> **DATA BLOCK**
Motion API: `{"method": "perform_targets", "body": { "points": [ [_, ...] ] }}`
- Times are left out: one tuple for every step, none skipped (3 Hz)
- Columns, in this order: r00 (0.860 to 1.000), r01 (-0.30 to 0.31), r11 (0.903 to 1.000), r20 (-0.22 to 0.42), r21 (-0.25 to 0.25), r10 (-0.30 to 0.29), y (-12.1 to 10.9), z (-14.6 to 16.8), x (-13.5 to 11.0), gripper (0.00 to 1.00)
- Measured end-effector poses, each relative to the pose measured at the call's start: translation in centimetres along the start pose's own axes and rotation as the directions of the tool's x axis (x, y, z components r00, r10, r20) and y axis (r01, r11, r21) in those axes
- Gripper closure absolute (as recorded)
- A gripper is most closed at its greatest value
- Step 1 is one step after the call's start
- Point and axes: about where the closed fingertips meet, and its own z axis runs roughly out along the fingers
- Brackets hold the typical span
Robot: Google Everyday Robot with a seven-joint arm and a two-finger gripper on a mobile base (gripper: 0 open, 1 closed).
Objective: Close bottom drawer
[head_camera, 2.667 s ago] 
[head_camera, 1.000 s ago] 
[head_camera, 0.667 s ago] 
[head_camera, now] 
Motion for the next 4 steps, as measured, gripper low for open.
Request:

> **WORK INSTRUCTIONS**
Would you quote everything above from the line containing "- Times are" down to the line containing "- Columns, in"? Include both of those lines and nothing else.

> **RESPONSE TO THE EXERCISE**
- Times are left out: one tuple for every step, none skipped (3 Hz)
- Columns, in this order: r00 (0.860 to 1.000), r01 (-0.30 to 0.31), r11 (0.903 to 1.000), r20 (-0.22 to 0.42), r21 (-0.25 to 0.25), r10 (-0.30 to 0.29), y (-12.1 to 10.9), z (-14.6 to 16.8), x (-13.5 to 11.0), gripper (0.00 to 1.00)

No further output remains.